[Exercise data — start]

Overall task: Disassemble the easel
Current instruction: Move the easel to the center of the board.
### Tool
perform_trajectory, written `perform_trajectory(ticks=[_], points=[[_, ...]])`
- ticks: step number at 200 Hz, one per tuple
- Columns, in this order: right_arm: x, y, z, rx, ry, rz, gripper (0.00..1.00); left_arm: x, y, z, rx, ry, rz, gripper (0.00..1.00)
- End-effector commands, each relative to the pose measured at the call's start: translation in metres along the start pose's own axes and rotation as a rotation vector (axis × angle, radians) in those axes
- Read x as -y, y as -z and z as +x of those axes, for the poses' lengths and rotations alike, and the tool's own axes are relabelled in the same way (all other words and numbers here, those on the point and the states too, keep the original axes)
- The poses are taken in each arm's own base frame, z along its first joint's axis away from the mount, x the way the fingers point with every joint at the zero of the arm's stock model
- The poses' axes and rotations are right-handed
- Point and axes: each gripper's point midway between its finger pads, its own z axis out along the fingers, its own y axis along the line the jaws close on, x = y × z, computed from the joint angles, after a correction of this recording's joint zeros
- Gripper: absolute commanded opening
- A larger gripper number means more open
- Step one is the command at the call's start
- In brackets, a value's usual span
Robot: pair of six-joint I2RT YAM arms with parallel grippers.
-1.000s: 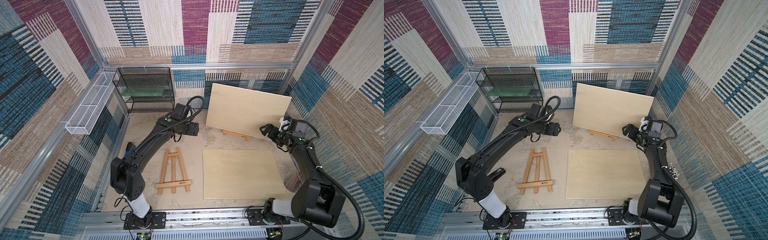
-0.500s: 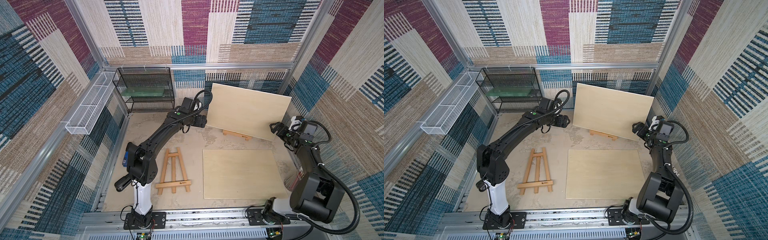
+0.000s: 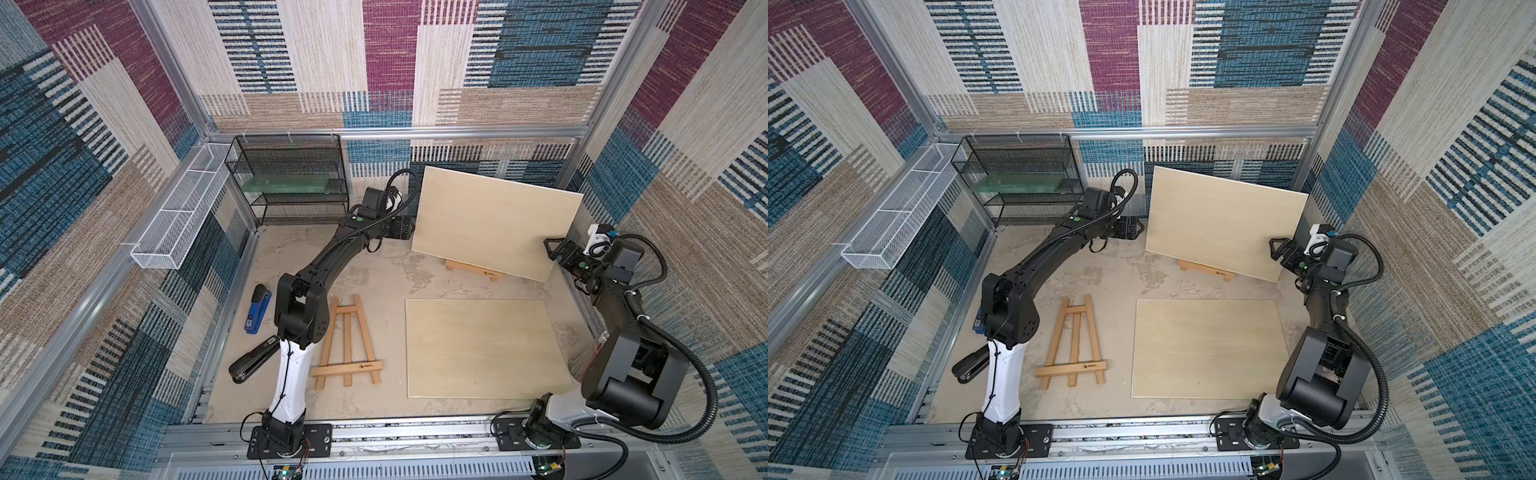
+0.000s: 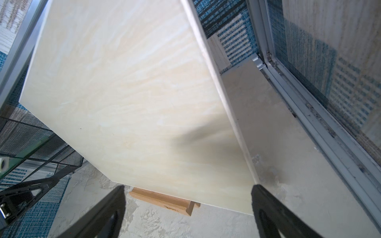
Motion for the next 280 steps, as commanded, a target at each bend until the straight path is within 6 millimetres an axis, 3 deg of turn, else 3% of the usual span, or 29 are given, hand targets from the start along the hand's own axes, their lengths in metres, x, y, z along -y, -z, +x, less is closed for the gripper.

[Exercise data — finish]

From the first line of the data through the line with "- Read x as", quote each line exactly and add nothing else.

Overall task: Disassemble the easel
Current instruction: Move the easel to the center of the board.
### Tool
perform_trajectory, written `perform_trajectory(ticks=[_], points=[[_, ...]])`
- ticks: step number at 200 Hz, one per tuple
- Columns, in this order: right_arm: x, y, z, rx, ry, rz, gripper (0.00..1.00); left_arm: x, y, z, rx, ry, rz, gripper (0.00..1.00)
- End-effector commands, each relative to the pose measured at the call's start: translation in metres along the start pose's own axes and rotation as a rotation vector (axis × angle, radians) in those axes
- Read x as -y, y as -z and z as +x of those axes, for the poses' lengths and rotations alike, and the tool's own axes are relabelled in the same way (all other words and numbers here, those on the point and the states too, keep the original axes)

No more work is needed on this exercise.